En la renovación de la dirigencia nacional han surgido diversos nombres. Pero en esta ocasión quisiera detenerme en el nombre de la secretaria de Organización de Morena en la Ciudad de México, Donají Alba. Es, a decir mío, el perfil que requiere Morena en esta etapa de excepcionalidad estatutaria, legal y política que atraviesa nuestro instituto.

Ella aspira actualmente a ser la próxima Secretaria General del Comité Ejecutivo Nacional (CEN). Nadie como ella entiende el partido desde sus distintas estructuras. Fue la primera presidenta del Consejo Estatal del partido en el entonces Distrito Federal, consejera estatal, consejera nacional y ha coadyuvado en las tareas electorales en distintos estados de la República.

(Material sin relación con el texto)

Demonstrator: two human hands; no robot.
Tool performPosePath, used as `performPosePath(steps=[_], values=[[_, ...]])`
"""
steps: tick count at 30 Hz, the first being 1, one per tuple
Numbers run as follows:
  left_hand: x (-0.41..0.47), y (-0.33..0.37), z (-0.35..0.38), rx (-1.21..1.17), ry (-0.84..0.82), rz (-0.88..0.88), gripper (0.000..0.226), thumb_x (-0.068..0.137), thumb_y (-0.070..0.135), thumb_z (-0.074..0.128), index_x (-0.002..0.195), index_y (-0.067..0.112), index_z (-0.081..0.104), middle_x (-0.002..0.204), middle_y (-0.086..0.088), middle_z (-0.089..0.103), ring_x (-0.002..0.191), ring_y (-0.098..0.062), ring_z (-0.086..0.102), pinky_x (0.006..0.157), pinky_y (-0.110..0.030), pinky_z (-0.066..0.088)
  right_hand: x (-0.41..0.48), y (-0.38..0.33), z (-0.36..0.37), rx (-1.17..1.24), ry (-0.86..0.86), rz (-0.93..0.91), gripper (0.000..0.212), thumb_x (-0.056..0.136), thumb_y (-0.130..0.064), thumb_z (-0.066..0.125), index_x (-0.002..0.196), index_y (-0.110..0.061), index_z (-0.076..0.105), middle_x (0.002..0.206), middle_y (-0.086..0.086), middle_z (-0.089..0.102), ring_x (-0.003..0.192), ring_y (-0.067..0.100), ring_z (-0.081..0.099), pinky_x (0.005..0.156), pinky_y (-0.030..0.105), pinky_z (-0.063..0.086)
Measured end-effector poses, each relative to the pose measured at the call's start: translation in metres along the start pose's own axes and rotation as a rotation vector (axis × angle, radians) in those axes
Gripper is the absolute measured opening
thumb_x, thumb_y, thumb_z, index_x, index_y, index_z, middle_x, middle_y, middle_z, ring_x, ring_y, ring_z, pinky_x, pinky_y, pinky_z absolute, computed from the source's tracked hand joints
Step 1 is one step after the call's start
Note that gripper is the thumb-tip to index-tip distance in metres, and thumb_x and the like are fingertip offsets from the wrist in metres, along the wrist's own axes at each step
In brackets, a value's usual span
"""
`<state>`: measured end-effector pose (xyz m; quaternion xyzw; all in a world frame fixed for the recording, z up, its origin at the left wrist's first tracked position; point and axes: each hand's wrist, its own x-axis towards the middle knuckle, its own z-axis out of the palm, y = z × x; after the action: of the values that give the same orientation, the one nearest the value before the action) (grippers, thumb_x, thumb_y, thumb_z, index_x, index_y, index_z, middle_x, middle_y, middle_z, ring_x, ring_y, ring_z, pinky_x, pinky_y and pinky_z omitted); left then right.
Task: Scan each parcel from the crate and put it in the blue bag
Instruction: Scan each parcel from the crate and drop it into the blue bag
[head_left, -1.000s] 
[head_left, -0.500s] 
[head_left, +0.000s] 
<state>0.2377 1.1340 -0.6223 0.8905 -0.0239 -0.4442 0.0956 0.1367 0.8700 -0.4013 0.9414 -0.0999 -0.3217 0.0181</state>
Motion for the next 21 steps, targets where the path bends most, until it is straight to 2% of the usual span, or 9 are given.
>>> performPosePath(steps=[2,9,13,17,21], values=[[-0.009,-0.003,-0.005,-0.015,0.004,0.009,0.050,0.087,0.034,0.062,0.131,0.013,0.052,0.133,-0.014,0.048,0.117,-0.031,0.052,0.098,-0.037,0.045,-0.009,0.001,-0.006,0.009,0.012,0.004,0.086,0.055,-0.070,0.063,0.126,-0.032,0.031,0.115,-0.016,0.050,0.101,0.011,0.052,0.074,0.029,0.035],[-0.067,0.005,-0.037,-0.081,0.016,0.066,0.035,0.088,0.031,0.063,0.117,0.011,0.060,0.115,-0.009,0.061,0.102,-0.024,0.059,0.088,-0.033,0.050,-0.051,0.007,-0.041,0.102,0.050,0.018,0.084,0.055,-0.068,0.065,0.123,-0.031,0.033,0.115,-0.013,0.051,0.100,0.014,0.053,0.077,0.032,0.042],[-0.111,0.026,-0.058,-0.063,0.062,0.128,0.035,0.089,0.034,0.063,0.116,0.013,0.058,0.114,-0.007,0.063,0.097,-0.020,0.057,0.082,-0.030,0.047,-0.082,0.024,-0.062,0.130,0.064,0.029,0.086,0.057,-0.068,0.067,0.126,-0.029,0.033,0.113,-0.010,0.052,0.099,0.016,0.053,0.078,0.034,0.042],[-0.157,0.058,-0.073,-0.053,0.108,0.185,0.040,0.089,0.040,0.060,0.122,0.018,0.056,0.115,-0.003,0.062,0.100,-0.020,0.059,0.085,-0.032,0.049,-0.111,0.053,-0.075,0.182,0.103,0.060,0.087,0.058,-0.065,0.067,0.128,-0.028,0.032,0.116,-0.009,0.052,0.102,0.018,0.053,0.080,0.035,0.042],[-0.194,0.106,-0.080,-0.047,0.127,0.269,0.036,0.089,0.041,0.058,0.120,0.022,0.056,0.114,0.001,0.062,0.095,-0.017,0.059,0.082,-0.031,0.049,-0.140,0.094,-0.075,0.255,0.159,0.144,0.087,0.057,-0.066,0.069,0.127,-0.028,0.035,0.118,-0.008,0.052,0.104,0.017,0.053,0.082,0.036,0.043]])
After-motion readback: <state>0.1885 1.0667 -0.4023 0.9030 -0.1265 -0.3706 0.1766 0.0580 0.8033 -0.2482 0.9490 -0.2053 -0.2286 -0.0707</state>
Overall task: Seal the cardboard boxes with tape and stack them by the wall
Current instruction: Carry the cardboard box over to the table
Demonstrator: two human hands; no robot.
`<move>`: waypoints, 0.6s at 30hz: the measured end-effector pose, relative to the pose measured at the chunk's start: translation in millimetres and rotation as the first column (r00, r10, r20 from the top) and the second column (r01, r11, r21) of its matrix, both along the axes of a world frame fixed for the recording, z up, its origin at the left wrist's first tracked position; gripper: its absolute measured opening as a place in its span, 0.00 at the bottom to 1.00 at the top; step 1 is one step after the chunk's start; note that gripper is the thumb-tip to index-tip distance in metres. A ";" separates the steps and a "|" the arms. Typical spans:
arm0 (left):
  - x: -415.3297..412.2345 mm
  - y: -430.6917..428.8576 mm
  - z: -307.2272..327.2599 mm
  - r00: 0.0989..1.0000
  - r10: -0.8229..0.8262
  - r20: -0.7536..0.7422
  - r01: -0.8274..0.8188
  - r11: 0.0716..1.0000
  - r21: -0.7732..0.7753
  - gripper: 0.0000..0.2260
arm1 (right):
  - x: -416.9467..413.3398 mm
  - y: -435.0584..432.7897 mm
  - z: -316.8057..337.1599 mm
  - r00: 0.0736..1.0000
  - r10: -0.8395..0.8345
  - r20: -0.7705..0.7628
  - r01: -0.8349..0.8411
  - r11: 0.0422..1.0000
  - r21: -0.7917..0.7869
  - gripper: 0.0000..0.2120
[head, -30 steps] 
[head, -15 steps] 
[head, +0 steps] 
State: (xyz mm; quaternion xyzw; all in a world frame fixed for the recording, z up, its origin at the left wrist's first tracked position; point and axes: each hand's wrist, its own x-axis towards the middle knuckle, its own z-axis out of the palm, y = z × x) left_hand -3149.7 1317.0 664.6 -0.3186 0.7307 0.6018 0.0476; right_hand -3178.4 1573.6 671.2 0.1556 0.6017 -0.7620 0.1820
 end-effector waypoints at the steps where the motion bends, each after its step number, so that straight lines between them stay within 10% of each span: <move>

Sus credenciales como perfil progresista la avalan: la hemos visto acompañar sin cortapisas la agenda LGBTTTI y la agenda feminista. Ella entiende que tener altura de miras no es decir “unidad” muchas veces. Es estar dispuesto a entenderse con muchas y muchos; a veces con compañeras y compañeros con los que probablemente hay discrepancias. Pues de lo que se trata es de hacer de Morena una fuerza política útil en este proceso de cambios que vive el país.

En Donají varios militantes vemos una oportunidad de recomponer los puentes de interlocución entre liderazgos nacionales, regionales y locales. Y una oportunidad para que el partido tenga gestos de autocrítica que el propio presidente de la República aconsejaba tener.  

Donají verifica en su trayectoria un elemento incuestionable: su origen fundador y de base, pero sin el sectarismo y la cerrazón que ha caracterizado a un sector fundador del partido. Donají Alba es, en síntesis, una apuesta por el reencuentro entre militantes y una apuesta por la sensatez del dialogo.